* _Required work_: Set down all the lines below, each one exactly as shown.
^^^^
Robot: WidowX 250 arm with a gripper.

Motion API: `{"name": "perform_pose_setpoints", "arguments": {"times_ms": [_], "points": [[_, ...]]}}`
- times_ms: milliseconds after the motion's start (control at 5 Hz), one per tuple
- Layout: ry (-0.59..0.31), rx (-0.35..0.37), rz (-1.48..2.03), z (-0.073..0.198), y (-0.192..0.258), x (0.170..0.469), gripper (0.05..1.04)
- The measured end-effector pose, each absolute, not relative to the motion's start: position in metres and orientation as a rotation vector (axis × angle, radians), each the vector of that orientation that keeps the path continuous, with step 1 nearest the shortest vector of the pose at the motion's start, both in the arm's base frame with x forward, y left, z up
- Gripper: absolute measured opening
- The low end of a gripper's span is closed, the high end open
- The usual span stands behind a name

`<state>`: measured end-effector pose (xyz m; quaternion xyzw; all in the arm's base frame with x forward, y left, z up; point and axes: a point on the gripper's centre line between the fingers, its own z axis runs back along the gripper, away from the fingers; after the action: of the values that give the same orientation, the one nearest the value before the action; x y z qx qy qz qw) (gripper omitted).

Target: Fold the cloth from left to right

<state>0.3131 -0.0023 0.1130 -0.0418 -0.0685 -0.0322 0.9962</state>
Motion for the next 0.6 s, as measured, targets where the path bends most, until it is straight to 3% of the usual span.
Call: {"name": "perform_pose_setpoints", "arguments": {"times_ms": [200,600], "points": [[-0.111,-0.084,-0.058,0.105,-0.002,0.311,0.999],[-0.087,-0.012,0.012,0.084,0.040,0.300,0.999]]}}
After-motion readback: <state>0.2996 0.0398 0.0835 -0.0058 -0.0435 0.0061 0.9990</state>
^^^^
* _Exercise solution_:
Robot: WidowX 250 arm with a gripper.

Motion API: `{"name": "perform_pose_setpoints", "arguments": {"times_ms": [_], "points": [[_, ...]]}}`
- times_ms: milliseconds after the motion's start (control at 5 Hz), one per tuple
- Layout: ry (-0.59..0.31), rx (-0.35..0.37), rz (-1.48..2.03), z (-0.073..0.198), y (-0.192..0.258), x (0.170..0.469), gripper (0.05..1.04)
- The measured end-effector pose, each absolute, not relative to the motion's start: position in metres and orientation as a rotation vector (axis × angle, radians), each the vector of that orientation that keeps the path continuous, with step 1 nearest the shortest vector of the pose at the motion's start, both in the arm's base frame with x forward, y left, z up
- Gripper: absolute measured opening
- The low end of a gripper's span is closed, the high end open
- The usual span stands behind a name

`<state>`: measured end-effector pose (xyz m; quaternion xyzw; all in the arm's base frame with x forward, y left, z up; point and axes: a point on the gripper's centre line between the fingers, its own z axis runs back along the gripper, away from the fingers; after the action: of the values that give the same orientation, the one nearest the value before the action; x y z qx qy qz qw) (gripper omitted).

Target: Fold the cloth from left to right

<state>0.3131 -0.0023 0.1130 -0.0418 -0.0685 -0.0322 0.9962</state>
Motion for the next 0.6 s, as measured, targets where the path bends most, until it is straight to 3% of the usual span.
Call: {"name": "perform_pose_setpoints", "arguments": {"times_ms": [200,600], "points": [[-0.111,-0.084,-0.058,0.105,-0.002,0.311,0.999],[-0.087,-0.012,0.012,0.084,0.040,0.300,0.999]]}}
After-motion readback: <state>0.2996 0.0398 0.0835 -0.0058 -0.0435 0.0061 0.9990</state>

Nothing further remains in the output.